- [About this exercise] From the line below that contains "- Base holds" to the line that contains "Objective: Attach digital", repeat every line exactly, both ends included, and nothing else.

- [Material for this exercise]
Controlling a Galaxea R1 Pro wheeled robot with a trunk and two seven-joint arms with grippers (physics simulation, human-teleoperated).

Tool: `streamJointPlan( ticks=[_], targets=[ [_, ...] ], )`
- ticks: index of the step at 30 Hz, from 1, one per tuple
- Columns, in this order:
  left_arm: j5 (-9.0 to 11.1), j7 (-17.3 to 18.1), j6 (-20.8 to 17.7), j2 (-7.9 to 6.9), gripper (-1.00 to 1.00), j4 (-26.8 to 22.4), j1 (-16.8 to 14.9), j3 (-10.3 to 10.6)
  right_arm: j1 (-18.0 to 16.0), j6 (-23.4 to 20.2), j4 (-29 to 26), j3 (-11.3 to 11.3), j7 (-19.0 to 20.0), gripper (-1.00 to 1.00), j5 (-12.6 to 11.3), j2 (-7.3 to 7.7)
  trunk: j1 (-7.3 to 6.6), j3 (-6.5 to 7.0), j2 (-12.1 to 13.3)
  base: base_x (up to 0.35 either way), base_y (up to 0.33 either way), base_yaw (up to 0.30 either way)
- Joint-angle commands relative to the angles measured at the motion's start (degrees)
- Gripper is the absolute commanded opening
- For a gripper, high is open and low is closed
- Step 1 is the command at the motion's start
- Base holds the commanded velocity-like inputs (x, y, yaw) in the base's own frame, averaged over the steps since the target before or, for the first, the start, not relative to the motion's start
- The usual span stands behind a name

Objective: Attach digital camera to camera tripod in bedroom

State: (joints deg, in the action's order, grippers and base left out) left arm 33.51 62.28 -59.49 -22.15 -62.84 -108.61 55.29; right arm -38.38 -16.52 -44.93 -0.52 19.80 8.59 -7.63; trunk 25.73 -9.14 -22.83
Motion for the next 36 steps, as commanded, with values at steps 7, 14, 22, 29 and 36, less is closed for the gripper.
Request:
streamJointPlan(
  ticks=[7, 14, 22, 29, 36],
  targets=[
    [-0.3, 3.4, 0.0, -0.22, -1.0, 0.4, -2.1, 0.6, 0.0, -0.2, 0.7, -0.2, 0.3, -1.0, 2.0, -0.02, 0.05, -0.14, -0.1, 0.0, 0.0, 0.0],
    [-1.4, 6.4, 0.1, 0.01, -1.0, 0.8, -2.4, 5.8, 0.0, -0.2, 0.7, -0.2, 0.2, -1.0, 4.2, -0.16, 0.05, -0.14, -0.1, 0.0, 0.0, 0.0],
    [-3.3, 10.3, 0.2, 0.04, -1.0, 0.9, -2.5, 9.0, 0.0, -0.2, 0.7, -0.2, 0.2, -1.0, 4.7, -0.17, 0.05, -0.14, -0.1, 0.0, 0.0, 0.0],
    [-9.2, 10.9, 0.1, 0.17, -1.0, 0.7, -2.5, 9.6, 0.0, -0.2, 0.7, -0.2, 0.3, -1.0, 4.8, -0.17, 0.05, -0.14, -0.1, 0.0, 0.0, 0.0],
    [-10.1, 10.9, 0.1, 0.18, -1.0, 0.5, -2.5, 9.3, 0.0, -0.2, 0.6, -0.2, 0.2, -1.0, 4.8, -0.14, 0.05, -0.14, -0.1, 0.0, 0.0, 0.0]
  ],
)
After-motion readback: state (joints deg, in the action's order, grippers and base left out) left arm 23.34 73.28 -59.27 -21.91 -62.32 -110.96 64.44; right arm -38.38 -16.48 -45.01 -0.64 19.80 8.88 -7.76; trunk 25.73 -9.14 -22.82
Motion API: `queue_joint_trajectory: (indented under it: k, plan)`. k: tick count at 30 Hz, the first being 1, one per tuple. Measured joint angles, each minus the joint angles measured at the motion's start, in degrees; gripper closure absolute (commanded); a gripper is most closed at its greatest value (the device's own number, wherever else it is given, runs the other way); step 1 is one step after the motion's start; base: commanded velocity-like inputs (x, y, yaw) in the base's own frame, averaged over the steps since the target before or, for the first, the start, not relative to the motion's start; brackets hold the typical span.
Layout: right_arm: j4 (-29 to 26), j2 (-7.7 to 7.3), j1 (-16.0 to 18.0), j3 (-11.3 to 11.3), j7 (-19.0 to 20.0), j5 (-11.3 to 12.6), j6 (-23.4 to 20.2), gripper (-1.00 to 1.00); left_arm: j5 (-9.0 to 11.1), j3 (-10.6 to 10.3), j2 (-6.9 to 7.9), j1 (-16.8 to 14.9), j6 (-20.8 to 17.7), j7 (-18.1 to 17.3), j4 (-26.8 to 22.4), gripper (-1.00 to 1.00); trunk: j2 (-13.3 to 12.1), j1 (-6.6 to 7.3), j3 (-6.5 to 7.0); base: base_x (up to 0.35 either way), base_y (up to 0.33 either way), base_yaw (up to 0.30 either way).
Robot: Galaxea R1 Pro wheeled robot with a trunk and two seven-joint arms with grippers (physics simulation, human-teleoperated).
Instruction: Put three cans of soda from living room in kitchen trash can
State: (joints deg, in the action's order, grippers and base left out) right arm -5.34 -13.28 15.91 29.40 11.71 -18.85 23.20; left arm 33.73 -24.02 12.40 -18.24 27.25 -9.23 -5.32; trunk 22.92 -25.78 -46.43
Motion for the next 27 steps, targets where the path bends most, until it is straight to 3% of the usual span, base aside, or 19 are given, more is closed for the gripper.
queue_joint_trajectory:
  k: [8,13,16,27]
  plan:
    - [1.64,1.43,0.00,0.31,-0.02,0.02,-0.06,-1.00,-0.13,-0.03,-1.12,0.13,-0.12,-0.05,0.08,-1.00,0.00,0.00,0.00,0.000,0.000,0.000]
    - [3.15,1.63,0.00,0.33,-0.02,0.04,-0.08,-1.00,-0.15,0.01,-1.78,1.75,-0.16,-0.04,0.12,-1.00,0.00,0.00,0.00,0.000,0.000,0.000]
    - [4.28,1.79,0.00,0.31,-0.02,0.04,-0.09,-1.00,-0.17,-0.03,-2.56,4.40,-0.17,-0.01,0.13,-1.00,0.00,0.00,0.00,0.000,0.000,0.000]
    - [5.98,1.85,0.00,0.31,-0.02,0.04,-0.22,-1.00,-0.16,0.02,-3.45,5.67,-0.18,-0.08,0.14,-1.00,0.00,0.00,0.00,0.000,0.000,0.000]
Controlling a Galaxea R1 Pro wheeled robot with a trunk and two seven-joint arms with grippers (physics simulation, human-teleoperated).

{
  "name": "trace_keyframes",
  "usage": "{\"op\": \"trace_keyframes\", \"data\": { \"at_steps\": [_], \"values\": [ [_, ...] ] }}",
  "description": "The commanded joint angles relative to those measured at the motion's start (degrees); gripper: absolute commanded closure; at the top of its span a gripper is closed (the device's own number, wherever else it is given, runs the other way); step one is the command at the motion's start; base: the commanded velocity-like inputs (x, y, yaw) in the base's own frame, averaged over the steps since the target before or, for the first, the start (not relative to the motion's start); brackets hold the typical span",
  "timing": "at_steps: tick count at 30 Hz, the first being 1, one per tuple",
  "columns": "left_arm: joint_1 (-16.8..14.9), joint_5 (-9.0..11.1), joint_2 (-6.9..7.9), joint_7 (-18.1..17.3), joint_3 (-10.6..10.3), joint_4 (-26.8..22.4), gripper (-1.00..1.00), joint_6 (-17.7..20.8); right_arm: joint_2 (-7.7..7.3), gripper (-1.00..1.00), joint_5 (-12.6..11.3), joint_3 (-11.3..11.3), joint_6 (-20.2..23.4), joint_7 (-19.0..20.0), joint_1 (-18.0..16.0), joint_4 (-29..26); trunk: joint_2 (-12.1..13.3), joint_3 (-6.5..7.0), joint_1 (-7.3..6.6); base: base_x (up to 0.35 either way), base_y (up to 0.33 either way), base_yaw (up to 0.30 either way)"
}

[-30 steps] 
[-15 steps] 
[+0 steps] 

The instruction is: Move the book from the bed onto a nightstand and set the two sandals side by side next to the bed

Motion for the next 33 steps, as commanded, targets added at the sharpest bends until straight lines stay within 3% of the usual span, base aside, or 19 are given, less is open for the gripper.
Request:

- [Exercise answer]
- Base holds the commanded velocity-like inputs (x, y, yaw) in the base's own frame, averaged over the steps since the target before or, for the first, the start, not relative to the motion's start
- The usual span stands behind a name

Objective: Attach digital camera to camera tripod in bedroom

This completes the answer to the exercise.